- O Estado de S. Paulo
Esta quarta-feira trouxe duas surpresas de impacto entrelaçado: o tombo da inflação, maior do que o esperado; e a decisão do Banco Central de derrubar os juros em dose reforçada, maior do que aquela com que contavam os analistas do mercado.
São fatos positivos que podem funcionar como o tranco a que se submete o motor da economia, afogado e sem bateria, para pegar de novo.
Como ficou reconhecido de forma inédita no comunicado divulgado logo após a reunião do Copom, a intenção não era tudo isso. Era reduzir os juros básicos (Selic) em apenas 0,50 ponto porcentual ao ano, para, ao mesmo tempo, passar o sinal de que cortaria 0,75 ponto somente na reunião agendada para 22 de fevereiro.
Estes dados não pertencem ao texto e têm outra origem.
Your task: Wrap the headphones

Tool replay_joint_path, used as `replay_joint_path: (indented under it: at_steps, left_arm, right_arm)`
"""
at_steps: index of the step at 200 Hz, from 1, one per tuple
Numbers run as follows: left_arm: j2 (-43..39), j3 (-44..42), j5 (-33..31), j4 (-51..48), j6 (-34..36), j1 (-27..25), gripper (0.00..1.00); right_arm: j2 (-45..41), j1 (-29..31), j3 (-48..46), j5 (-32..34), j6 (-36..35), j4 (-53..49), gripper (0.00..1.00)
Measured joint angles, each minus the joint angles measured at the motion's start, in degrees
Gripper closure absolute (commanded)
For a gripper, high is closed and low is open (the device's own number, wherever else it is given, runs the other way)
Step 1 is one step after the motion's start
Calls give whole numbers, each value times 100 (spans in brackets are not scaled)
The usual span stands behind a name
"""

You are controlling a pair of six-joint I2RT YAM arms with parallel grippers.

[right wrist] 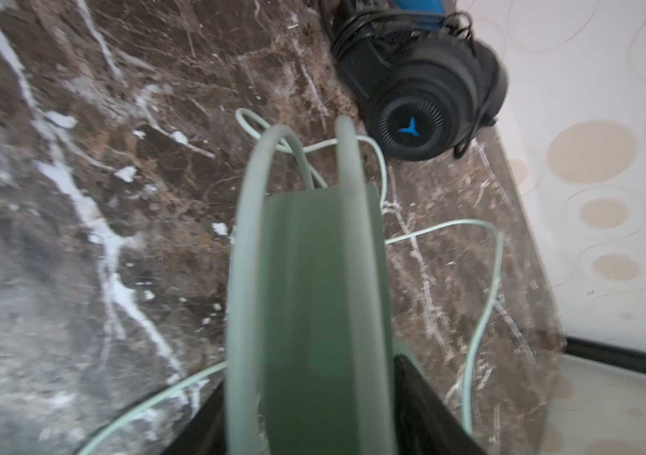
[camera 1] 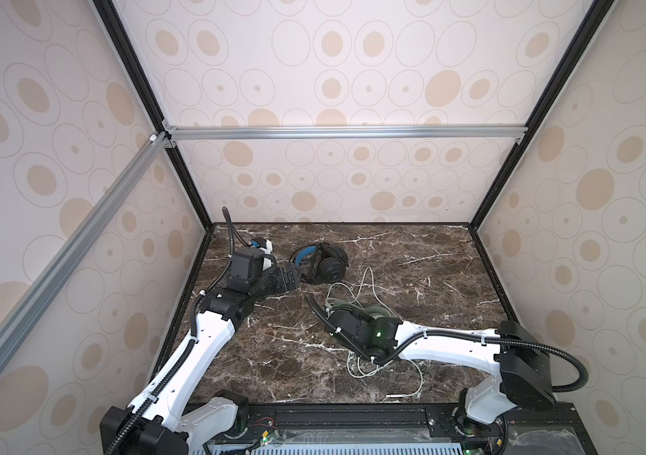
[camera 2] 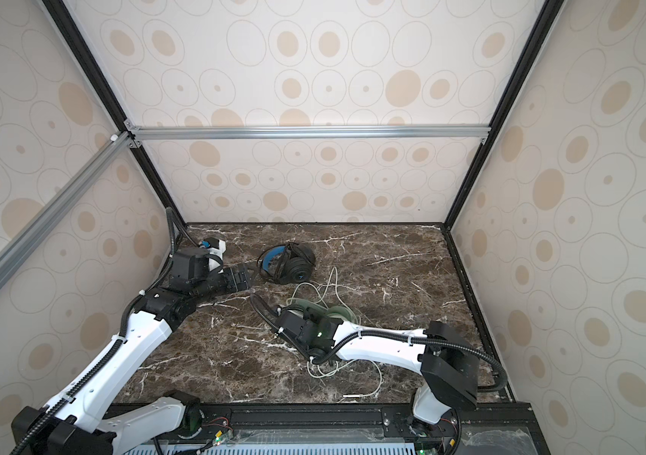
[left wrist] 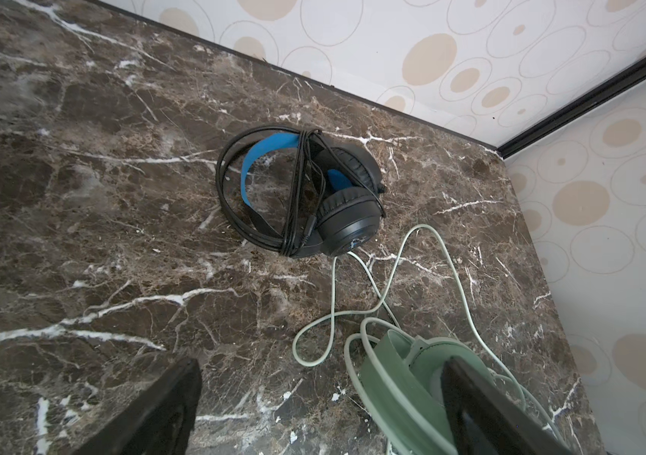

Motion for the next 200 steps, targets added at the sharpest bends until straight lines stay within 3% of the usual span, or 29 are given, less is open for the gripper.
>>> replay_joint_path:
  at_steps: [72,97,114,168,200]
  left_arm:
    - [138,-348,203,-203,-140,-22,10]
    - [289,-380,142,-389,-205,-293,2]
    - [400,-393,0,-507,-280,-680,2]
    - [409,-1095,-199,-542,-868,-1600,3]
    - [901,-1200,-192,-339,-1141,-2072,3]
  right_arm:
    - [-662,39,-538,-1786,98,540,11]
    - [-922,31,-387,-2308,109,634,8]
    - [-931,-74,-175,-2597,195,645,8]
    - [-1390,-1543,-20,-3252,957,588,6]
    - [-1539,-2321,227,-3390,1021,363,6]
Mas o Banco Central mudou de ideia, aparentemente depois que conferiu o "processo de desinflação mais disseminado" e depois de ter verificado o tamanho do tombo do PIB. A decisão foi de "antecipar o ciclo de distensão da política monetária, permitindo o estabelecimento do novo ritmo de flexibilização". Deixou de dançar bolero e mandou a orquestra atacar um frevo animado.
Desta vez, ao contrário do que vinha fazendo, o Banco Central não deu nenhum aviso anterior de que mudaria a dose, mesmo tendo admitido semanas antes que a inflação está sob controle, em convergência para a meta, que as expectativas estão alinhadas e que a demanda está tão fraca como não se via há anos.
E de fato, a inflação de dezembro ficou alguns degraus abaixo das projeções com que vinha trabalhando a maioria dos analistas. Ficou nos 0,30%, o que perfez uma acumulada de 6,29% em 12 meses (veja o Confira). Essa acumulada, abaixo do teto da meta (que é de 6,5% no ano-calendário), é fato positivo com que também ninguém contava. No fim de novembro, na reunião anterior do Copom, por exemplo, o próprio Banco Central trabalhava com uma inflação, em 2016, de 6,6%.
Os analistas vão agora debater ardorosamente sobre os próximos passos. Seguirá o Banco Central nesse ritmo mais agressivo, como nesta quarta-feira, ou tenderá a dosá-los mais?
Vai depender da reação da economia. O comunicado põe força em três principais riscos de inflação, fatores que poderiam segurar as tesouradas: (1) no alto grau de incerteza do cenário externo - e isso leva o nome de Donald Trump; (2) no comportamento dos tais "componentes mais sensíveis da inflação", que têm a ver com os preços administrados (tarifas reajustadas pelo governo); e (3) nos solavancos que vêm aí em torno do processo das reformas. Faltou dizer que risco tão grande quanto estes é o impacto que poderão produzir, na economia e na política, as tais denúncias premiadas do fim do mundo que deverão ser divulgadas nas próximas semanas.
Tem também de ser perguntado se o tranco vai produzir efeitos, agora esperados, sobre a máquina. Algum efeito vai certamente produzir. Mas é bom não contar demais com isso, porque a política de juros é apenas um instrumento da economia. Vai ser preciso saber mais: até que ponto o governo conseguirá equilibrar as contas públicas; se conseguirá ser bem-sucedido nos novos leilões e contratações de investimentos de infraestrutura; e até que ponto a confiança voltará na atividade econômica.
Mais reajustes
A inflação de novembro foi de 0,18%, a de dezembro, de 0,30% e, de acordo com o que espera o mercado, a de janeiro será quase o dobro disso, 0,58%. Mas essa esticada inevitável de janeiro não significa novo avanço da inflação nem coloca em risco a meta do ano. Deve ser vista como ajuste sazonal. É o mês de grande número de reajustes: mensalidades escolares, tarifas de condução, salários do setor de serviços, etc.